[[ DATA FOR ANALYSIS open ]]

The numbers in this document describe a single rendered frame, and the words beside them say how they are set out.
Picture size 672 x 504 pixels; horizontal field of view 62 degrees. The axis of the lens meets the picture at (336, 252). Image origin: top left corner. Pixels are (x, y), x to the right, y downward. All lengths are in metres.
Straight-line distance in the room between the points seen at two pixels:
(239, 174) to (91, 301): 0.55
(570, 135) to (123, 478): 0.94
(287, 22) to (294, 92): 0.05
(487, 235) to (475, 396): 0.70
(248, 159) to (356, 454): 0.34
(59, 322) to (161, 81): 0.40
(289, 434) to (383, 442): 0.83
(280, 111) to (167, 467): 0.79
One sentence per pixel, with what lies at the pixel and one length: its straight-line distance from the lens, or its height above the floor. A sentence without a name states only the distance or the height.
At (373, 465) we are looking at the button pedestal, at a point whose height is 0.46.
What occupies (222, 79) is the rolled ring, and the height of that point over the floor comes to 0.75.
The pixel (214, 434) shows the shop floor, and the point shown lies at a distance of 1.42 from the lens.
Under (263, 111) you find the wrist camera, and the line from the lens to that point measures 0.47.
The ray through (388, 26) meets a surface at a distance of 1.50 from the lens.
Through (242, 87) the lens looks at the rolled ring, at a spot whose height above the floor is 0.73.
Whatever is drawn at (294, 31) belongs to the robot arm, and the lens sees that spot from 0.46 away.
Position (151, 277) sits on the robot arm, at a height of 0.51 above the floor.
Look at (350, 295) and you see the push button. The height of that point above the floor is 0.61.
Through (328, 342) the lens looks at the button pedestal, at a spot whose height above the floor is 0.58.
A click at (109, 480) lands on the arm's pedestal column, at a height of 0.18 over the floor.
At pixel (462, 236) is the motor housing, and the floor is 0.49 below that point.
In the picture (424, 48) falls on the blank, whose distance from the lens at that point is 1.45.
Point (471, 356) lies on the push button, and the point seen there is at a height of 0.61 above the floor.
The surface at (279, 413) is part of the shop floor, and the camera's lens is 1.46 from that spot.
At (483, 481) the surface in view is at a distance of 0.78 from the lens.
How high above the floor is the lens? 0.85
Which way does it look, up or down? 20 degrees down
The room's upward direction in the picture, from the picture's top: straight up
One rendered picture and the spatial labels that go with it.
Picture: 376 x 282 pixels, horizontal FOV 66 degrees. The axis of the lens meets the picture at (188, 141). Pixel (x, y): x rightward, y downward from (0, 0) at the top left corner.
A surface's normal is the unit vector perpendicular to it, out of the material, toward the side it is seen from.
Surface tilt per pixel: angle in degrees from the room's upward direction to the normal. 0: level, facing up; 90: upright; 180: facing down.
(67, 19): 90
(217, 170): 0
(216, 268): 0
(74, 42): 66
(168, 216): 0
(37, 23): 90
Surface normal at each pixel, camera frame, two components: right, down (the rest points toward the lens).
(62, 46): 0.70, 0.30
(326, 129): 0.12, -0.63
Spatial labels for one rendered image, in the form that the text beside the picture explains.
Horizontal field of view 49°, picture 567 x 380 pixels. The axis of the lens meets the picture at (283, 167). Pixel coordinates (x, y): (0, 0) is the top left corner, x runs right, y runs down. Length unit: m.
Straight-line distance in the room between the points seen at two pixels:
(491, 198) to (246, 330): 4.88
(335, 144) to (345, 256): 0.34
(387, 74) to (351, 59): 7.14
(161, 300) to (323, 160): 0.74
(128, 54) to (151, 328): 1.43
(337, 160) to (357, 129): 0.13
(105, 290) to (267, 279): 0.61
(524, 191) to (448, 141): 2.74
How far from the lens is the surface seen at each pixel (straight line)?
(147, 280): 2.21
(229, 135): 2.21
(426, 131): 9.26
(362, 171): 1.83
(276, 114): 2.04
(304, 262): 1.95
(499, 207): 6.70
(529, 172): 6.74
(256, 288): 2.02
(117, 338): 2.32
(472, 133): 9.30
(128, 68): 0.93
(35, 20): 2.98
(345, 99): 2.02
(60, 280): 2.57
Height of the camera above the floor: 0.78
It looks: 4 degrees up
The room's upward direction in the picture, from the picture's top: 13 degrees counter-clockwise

[[ DATA FOR ANALYSIS closed ]]

• [TASK GOAL] Your answer should be the lines of the listing above between the line holding "A surface's normal" and the line holding "Spatial labels for", inclusive, restated word for word and alone.

• [YOUR SOLUTION]
A surface's normal is the unit vector perpendicular to it, out of the material, toward the side it is seen from.
Surface tilt per pixel: angle in degrees from the room's upward direction to the normal. 0: level, facing up; 90: upright; 180: facing down.
(67, 19): 90
(217, 170): 0
(216, 268): 0
(74, 42): 66
(168, 216): 0
(37, 23): 90
Surface normal at each pixel, camera frame, two components: right, down (the rest points toward the lens).
(62, 46): 0.70, 0.30
(326, 129): 0.12, -0.63
Spatial labels for one rendered image, in the form that the text beside the picture explains.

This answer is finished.